DESCRIPTION OF THE TASK >> Each line from the one containing "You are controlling" to the end of the entries below must be restated exactly, and no other line should appear.

(Stored data entries)

-- -- --

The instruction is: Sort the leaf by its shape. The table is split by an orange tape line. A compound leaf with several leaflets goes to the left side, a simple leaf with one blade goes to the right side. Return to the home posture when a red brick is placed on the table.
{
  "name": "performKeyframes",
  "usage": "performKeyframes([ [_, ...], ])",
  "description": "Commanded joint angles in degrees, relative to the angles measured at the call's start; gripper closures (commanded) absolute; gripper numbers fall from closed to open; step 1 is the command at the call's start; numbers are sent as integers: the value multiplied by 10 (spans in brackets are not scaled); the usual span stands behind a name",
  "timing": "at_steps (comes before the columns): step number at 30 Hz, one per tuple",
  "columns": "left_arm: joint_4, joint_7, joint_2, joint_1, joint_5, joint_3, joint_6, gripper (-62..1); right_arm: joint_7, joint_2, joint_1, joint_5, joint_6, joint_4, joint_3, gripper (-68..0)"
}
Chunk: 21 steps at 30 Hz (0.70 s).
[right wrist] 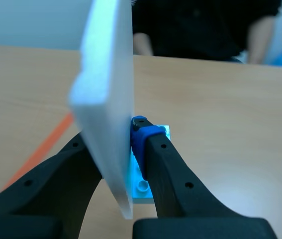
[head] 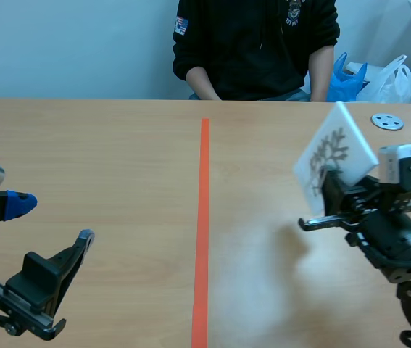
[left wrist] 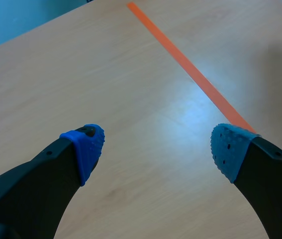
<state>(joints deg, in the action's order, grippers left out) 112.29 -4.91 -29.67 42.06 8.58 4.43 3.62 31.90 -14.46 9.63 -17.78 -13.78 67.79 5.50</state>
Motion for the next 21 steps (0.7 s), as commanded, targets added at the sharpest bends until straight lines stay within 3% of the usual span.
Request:
performKeyframes([
  [1, 14, 10, 4, 1, 1, 0, 1, -469, -11, -4, -7, -14, 12, 7, -20, -46],
  [5, 14, 10, 4, 1, -1, 0, 1, -469, -53, -5, -8, -52, 27, 7, -88, -47],
  [9, 14, 10, 4, 1, -1, 0, 1, -469, -89, -5, -10, -55, 33, 7, -137, -47],
  [15, 14, 10, 4, 1, -1, 0, 1, -469, -115, -12, -46, -58, 67, -29, -153, -51],
  [21, 14, 10, 4, 1, -3, 0, 1, -469, -114, -32, -118, -49, 70, -111, -153, -51],
])
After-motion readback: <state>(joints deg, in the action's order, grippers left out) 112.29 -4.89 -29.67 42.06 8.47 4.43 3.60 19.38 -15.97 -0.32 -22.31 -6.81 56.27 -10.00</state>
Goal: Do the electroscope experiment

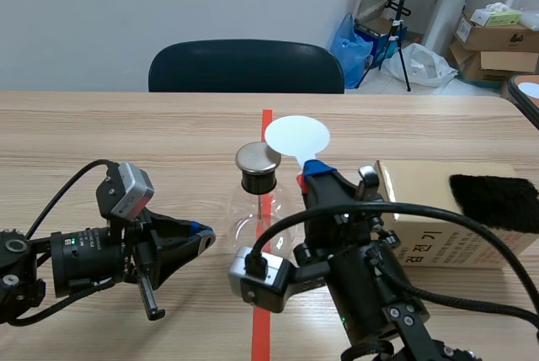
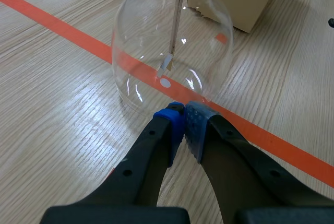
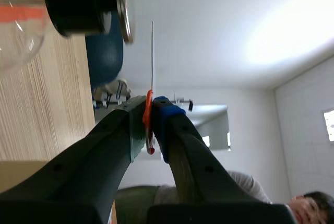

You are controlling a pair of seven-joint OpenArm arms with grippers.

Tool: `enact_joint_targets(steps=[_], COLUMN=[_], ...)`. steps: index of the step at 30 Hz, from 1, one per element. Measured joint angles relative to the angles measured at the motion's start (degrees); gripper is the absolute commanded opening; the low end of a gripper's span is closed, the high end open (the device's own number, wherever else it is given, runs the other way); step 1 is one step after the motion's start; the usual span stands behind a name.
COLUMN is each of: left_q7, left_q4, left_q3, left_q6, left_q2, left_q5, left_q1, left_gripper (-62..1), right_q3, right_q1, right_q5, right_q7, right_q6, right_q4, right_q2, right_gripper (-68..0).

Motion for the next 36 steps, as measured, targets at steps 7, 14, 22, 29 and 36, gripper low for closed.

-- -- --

WORKED SOLUTION >>
You are controlling a pair of seven-joint OpenArm arms with grippers.

Tool: `enact_joint_targets(steps=[_], COLUMN=[_], ...)`. steps: index of the step at 30 Hz, from 1, one per element. Measured joint angles relative to the angles measured at the motion's start (degrees); gripper is the absolute commanded opening; the low end of a gripper's span is closed, the high end open (the device's own number, wherever else it is given, runs the other way); step 1 is one step after the motion's start; the usual span stands behind a name.
COLUMN is each of: left_q7, left_q4, left_q3, left_q6, left_q2, left_q5, left_q1, left_gripper (-62..1), right_q3, right_q1, right_q5, right_q7, right_q6, right_q4, right_q2, right_gripper (-68..0).

Motion for the next 36 steps, as measured, targets at steps 7, 14, 22, 29 and 36, gripper low for closed.

The exercise is complete.